◆ **TASK DIRECTIONS**: Taking the line with "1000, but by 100" as the first and the line with "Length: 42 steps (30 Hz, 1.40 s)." as the last, set down exactly every line in that range from the entries below, and no more.

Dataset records
——
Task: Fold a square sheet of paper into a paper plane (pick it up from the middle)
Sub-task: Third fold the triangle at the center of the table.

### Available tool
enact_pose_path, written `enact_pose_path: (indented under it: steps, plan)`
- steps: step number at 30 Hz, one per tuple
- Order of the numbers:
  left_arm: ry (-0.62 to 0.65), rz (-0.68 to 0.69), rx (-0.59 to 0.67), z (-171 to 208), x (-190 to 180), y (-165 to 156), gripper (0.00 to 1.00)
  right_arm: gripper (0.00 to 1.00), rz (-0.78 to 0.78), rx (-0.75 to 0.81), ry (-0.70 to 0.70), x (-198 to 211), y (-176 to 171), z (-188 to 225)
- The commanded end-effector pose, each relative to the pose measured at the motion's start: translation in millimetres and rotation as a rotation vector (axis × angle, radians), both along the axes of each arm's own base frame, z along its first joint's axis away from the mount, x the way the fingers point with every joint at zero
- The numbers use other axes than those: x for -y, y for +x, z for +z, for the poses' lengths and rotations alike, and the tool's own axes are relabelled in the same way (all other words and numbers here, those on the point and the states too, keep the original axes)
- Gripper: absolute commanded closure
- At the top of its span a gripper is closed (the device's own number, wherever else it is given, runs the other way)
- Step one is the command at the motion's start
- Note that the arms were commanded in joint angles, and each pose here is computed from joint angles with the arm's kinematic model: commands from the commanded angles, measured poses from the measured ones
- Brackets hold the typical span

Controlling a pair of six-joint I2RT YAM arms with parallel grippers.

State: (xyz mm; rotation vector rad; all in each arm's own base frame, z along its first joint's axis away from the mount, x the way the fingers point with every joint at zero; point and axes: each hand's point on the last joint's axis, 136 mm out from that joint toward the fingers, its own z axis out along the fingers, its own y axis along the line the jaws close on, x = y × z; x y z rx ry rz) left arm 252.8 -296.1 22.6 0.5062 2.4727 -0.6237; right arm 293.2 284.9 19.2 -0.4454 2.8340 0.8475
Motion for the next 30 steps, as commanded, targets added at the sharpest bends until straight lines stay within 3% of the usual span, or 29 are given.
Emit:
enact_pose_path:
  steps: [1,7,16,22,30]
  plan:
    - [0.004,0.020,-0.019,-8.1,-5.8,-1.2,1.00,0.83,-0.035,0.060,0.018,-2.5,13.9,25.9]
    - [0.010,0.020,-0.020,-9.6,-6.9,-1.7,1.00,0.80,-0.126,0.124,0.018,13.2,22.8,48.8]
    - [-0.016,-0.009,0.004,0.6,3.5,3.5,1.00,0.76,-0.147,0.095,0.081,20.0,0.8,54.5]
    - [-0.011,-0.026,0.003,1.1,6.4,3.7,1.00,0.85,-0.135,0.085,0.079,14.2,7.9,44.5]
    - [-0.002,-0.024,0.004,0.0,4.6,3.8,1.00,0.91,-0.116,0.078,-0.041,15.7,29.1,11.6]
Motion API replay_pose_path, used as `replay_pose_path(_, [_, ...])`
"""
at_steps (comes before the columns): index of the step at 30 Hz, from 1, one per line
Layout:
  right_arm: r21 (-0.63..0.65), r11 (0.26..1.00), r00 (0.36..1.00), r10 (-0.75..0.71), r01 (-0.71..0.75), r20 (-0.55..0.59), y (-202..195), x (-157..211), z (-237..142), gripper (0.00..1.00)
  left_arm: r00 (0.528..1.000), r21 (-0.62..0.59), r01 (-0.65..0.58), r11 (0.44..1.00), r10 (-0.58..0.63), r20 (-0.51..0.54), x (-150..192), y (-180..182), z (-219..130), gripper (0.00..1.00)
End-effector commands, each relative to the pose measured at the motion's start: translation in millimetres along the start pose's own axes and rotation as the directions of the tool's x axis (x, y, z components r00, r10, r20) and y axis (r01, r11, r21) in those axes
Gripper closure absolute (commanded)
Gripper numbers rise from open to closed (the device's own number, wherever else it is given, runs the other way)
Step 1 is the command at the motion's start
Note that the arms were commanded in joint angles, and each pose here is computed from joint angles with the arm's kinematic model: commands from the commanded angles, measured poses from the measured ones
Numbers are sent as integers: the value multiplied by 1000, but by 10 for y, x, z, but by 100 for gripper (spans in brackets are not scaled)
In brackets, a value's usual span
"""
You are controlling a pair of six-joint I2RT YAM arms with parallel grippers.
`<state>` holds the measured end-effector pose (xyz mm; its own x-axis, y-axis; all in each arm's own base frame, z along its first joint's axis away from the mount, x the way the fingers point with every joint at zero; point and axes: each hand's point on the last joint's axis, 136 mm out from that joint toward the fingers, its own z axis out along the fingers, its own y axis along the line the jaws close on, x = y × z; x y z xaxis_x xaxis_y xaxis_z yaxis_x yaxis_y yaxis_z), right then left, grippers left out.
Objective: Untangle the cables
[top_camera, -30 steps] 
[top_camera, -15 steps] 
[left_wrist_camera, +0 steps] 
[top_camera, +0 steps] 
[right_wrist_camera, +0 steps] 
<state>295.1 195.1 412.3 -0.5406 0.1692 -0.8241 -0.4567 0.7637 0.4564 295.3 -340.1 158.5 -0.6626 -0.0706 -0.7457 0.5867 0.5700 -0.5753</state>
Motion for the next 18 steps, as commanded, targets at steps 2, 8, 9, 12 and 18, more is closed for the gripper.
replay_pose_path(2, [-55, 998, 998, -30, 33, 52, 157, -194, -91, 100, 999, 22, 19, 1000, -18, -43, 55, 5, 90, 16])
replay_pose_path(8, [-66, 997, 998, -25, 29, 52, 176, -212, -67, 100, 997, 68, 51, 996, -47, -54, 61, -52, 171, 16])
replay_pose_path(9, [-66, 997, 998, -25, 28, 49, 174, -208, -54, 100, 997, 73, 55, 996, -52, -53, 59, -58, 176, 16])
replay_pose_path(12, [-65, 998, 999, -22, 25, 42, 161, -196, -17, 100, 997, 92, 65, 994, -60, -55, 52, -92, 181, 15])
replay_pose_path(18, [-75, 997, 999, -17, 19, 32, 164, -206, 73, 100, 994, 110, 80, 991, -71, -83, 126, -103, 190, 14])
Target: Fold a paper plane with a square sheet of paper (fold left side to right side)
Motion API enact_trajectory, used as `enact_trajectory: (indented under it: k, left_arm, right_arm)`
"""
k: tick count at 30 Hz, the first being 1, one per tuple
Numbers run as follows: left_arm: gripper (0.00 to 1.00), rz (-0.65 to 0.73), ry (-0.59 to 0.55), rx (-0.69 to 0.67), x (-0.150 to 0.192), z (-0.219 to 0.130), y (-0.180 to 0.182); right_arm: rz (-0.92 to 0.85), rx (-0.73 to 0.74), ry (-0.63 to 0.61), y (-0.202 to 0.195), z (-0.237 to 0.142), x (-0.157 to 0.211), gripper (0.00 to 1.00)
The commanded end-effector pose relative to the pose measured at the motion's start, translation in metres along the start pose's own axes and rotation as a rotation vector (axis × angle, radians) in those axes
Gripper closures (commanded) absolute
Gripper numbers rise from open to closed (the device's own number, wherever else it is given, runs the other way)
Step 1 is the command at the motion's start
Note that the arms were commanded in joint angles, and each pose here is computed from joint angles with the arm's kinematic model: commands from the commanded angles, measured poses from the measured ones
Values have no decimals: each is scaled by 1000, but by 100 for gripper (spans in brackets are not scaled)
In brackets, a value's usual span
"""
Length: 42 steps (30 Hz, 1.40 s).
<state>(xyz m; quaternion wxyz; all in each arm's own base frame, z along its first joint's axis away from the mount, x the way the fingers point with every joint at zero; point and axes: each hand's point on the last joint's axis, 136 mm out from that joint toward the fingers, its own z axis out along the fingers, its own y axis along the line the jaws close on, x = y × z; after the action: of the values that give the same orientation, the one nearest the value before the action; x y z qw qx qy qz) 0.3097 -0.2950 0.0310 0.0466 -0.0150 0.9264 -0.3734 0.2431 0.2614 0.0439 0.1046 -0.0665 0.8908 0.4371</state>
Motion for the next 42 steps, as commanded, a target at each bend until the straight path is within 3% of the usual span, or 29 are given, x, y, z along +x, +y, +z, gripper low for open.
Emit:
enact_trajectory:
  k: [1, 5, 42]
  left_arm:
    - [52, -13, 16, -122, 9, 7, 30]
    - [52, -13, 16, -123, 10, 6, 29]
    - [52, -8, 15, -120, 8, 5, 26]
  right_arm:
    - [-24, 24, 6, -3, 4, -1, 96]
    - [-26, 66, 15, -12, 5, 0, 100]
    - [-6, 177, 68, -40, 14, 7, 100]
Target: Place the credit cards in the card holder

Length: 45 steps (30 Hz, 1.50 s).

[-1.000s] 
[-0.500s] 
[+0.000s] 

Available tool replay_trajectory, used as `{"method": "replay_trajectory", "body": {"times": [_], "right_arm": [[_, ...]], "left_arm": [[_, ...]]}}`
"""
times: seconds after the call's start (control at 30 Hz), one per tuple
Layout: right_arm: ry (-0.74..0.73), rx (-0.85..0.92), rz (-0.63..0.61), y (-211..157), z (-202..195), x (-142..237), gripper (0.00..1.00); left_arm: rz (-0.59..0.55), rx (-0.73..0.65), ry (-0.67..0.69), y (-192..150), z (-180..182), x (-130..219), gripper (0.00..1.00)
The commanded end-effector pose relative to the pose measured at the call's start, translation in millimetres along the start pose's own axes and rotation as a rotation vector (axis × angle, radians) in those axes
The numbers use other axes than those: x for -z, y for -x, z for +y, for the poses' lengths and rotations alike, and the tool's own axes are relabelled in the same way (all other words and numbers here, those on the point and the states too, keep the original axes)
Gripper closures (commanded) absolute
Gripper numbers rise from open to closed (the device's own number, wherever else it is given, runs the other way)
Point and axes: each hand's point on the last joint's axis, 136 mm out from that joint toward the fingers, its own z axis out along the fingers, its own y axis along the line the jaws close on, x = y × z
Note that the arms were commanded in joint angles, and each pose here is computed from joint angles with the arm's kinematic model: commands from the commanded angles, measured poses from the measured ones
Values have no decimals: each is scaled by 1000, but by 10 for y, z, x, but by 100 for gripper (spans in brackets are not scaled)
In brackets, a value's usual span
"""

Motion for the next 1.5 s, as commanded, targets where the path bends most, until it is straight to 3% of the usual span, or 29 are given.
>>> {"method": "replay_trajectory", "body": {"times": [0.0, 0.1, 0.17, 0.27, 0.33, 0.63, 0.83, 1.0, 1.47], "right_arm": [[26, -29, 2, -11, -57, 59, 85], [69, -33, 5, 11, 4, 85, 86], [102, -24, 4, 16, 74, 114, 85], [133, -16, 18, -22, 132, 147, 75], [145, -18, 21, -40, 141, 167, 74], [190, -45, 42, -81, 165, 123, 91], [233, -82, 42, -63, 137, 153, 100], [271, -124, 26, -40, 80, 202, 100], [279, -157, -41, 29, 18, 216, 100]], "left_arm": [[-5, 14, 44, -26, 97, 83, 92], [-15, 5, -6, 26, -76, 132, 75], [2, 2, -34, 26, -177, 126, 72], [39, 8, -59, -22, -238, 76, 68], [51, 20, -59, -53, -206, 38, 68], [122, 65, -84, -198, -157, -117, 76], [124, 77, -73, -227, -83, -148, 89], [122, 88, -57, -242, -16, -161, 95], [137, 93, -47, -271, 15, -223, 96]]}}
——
◆ **EXERCISE RESULT**:
Values have no decimals: each is scaled by 1000, but by 100 for gripper (spans in brackets are not scaled)
In brackets, a value's usual span
"""
Length: 42 steps (30 Hz, 1.40 s).

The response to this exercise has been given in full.